Task requirements
Every line of the data that includes "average" should be copied out.

Information supplied
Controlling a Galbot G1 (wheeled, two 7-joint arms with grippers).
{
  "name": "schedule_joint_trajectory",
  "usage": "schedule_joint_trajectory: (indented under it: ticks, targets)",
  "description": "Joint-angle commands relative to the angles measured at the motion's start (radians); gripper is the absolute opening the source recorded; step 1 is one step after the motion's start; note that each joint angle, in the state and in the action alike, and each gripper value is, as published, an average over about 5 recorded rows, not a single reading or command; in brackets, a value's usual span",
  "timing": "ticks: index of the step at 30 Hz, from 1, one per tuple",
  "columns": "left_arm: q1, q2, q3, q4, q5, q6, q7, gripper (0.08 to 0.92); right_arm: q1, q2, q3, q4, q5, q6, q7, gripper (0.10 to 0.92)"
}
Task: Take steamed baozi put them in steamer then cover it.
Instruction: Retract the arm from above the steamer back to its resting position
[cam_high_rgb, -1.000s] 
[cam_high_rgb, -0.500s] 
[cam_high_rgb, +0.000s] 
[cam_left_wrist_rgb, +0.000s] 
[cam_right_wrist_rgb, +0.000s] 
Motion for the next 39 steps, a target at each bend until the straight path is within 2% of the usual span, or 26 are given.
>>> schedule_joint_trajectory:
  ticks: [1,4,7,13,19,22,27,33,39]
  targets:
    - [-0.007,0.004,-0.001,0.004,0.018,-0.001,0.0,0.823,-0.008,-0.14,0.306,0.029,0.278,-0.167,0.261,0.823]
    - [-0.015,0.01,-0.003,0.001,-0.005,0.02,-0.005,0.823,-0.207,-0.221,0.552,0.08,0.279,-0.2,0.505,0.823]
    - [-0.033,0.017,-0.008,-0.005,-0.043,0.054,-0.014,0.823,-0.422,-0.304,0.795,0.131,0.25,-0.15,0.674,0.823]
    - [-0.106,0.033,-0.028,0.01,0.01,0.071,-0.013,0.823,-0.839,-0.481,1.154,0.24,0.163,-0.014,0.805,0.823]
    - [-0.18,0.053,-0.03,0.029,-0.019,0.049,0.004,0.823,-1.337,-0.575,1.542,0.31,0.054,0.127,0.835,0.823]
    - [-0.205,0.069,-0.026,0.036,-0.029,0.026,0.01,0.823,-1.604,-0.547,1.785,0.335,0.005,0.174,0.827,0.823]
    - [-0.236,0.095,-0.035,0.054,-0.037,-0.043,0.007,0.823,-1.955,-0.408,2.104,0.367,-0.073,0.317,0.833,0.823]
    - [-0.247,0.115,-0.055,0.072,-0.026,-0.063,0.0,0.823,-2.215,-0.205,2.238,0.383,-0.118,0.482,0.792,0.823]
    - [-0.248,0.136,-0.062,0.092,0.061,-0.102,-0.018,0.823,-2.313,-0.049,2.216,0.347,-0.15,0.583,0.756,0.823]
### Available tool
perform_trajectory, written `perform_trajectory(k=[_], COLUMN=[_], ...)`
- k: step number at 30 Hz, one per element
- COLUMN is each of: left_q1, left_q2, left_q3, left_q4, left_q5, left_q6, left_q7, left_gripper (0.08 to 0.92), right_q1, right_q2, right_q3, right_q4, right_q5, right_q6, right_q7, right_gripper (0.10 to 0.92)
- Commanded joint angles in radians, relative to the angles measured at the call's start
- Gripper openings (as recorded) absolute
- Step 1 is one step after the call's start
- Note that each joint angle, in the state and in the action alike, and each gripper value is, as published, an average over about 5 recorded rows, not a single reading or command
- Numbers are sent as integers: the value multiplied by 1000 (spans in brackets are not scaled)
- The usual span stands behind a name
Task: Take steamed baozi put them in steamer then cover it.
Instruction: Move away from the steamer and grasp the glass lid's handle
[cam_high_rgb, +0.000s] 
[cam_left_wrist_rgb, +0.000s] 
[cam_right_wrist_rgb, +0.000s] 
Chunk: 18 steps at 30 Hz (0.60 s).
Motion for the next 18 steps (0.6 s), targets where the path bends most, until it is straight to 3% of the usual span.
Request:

Result for this exercise
  "description": "Joint-angle commands relative to the angles measured at the motion's start (radians); gripper is the absolute opening the source recorded; step 1 is one step after the motion's start; note that each joint angle, in the state and in the action alike, and each gripper value is, as published, an average over about 5 recorded rows, not a single reading or command; in brackets, a value's usual span",
- Note that each joint angle, in the state and in the action alike, and each gripper value is, as published, an average over about 5 recorded rows, not a single reading or command

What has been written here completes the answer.